The mechanism of PCSK9 in DOX-induced apoptosis of H9C2 cardiomyocytes. A CO-IP forward verification (n = 5). B CO-IP reverse verification (n = 5), whole protein sample of H9C2 cardiomyocytes in Input group (positive control), Nonspecific IgG-binding proteins in IgG group (negative control). C WB images of KPNB1 protein expression after DOX treatment (n = 6). D Results of gray-scale scanning analysis of relative protein expression of KPNB1 after DOX treatment (n = 6). E WB images of KPNB1 and apoptosis-related proteins after interfering with PCSK9 (n = 5). F Results of gray-scale scanning analysis of relative protein expression of PCSK9, KPNB1, Bax/Bcl-2 and Cleaved Caspase-3/Pro Caspase-3 after interfering PCSK9 gene (n = 5).

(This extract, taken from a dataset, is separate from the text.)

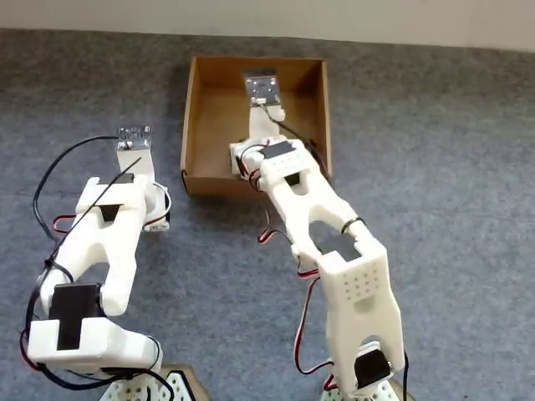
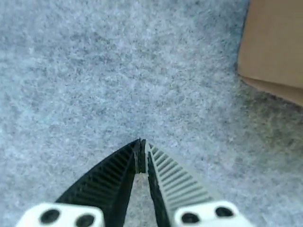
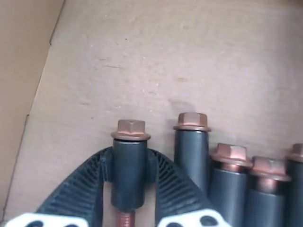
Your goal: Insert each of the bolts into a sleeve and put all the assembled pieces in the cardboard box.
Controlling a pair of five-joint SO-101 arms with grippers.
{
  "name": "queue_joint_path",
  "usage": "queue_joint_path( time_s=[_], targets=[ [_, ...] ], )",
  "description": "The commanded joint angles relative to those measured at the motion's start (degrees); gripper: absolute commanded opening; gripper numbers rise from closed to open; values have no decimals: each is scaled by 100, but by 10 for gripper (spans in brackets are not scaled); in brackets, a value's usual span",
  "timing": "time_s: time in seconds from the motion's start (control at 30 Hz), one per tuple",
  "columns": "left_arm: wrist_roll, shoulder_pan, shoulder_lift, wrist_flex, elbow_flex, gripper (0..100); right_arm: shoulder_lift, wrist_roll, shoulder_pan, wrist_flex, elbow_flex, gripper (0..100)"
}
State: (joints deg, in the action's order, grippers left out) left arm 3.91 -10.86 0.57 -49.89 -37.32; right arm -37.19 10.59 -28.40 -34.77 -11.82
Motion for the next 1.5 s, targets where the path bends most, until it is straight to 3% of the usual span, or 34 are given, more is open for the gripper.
queue_joint_path(
  time_s=[0.0, 0.3, 0.47, 0.7, 0.97, 1.13, 1.47],
  targets=[
    [-26, -4, 22, 88, 13, 34, 22, -62, -31, -13, -233, 5],
    [-26, -4, 22, 88, 13, 34, 66, -53, -31, -171, -242, 91],
    [-26, -4, 22, 88, 13, 34, 75, -53, -13, -233, -541, 91],
    [-26, -4, 22, 88, 13, 34, 409, -88, -4, -1138, -1156, 94],
    [-26, -4, 22, 88, 13, 34, 409, -62, -22, -1200, -1121, 96],
    [-26, -4, 22, 88, 13, 34, 400, -62, -31, -1200, -1103, 165],
    [-26, -4, 22, 88, 13, 34, 681, -62, 101, -1851, -1516, 166]
  ],
)
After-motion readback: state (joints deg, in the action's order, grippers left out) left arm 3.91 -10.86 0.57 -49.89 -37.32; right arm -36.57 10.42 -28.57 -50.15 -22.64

Data are presented as mean ± SD, *P < 0.05 vs. 12 h control group, **P < 0.01, ***P < 0.001 vs. si-NC group, ^##P < 0.01 vs. 24 h control group, ^&&P < 0.01 vs. 48 h control group.

Fig. 8

Research mechanism diagram. PCSK9 may interact with KPNB1 to induce apoptosis in cardiomyocyte and PCSK9 inhibitor may be a potential drug for improving DOX-induced cardiotoxicity.